**TASK GOAL**
When a line of the entries below contains "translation", it counts once; state how many such lines there are and nothing else.

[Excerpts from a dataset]
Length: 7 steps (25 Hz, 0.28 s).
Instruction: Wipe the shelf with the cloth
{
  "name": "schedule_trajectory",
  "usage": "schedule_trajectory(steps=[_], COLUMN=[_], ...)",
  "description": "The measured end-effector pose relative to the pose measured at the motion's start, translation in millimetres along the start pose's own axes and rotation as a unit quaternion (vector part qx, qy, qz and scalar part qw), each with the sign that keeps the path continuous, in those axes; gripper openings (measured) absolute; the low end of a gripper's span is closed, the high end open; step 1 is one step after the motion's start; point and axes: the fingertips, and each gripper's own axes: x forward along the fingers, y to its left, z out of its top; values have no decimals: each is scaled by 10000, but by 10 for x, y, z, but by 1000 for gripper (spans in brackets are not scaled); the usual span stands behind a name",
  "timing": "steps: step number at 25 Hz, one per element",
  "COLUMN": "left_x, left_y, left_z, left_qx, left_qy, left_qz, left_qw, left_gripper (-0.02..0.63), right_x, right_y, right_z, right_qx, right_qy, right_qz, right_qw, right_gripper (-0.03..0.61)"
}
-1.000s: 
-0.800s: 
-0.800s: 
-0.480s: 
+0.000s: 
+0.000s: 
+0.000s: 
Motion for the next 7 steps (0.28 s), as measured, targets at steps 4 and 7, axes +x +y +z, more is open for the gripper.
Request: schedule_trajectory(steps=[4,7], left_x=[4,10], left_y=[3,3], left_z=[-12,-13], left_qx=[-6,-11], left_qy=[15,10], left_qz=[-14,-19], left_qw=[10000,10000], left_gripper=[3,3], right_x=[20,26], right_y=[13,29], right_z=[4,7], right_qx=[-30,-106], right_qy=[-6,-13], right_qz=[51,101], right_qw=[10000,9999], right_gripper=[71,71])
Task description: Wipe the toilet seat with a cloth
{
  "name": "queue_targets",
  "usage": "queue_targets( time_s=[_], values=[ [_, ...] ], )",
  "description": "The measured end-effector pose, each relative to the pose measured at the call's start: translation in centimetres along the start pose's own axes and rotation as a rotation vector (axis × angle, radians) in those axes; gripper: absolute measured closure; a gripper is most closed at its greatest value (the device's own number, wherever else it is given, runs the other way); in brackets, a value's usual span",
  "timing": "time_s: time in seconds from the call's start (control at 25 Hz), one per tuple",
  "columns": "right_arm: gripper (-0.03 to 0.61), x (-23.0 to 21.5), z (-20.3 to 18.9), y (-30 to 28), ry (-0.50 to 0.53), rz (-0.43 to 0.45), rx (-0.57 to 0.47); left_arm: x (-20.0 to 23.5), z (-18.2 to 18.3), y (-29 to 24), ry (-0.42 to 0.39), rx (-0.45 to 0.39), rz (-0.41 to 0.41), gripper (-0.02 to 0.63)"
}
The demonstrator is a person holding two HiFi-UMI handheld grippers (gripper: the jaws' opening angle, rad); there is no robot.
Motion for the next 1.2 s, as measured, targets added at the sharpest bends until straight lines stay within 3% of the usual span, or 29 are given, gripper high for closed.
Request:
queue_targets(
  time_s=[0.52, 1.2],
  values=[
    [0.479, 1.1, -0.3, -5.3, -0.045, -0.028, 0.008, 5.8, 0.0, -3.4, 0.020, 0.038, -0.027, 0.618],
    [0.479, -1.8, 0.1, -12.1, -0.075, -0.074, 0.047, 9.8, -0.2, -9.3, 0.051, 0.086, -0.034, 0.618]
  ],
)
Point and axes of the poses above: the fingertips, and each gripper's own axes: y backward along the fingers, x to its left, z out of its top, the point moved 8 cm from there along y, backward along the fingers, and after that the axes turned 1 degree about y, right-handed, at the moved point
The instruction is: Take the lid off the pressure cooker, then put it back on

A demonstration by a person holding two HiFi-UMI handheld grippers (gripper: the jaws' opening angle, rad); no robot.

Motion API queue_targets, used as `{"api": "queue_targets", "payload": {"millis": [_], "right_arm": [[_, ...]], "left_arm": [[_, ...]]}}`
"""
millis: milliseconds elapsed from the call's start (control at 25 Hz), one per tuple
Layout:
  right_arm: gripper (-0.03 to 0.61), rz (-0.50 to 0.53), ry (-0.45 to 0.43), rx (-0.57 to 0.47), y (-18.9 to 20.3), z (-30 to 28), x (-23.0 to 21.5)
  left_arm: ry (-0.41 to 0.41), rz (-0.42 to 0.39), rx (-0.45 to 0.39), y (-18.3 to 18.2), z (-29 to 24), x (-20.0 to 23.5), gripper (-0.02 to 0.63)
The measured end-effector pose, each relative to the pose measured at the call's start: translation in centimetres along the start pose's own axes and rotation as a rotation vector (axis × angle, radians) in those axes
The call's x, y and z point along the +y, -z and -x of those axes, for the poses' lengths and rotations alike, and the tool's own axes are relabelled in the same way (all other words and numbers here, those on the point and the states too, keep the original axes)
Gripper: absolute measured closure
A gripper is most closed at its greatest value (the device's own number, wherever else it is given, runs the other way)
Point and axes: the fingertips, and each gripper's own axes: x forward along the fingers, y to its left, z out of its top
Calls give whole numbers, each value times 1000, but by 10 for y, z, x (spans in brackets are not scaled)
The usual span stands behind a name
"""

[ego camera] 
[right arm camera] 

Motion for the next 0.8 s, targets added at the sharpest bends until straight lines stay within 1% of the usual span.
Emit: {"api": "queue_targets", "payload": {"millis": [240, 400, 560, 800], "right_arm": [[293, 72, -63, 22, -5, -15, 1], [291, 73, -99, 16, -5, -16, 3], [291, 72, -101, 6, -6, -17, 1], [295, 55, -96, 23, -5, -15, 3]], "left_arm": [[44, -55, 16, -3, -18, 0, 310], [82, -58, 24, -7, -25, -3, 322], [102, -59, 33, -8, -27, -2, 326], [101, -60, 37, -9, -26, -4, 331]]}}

**THE COMPLETED TASK**
3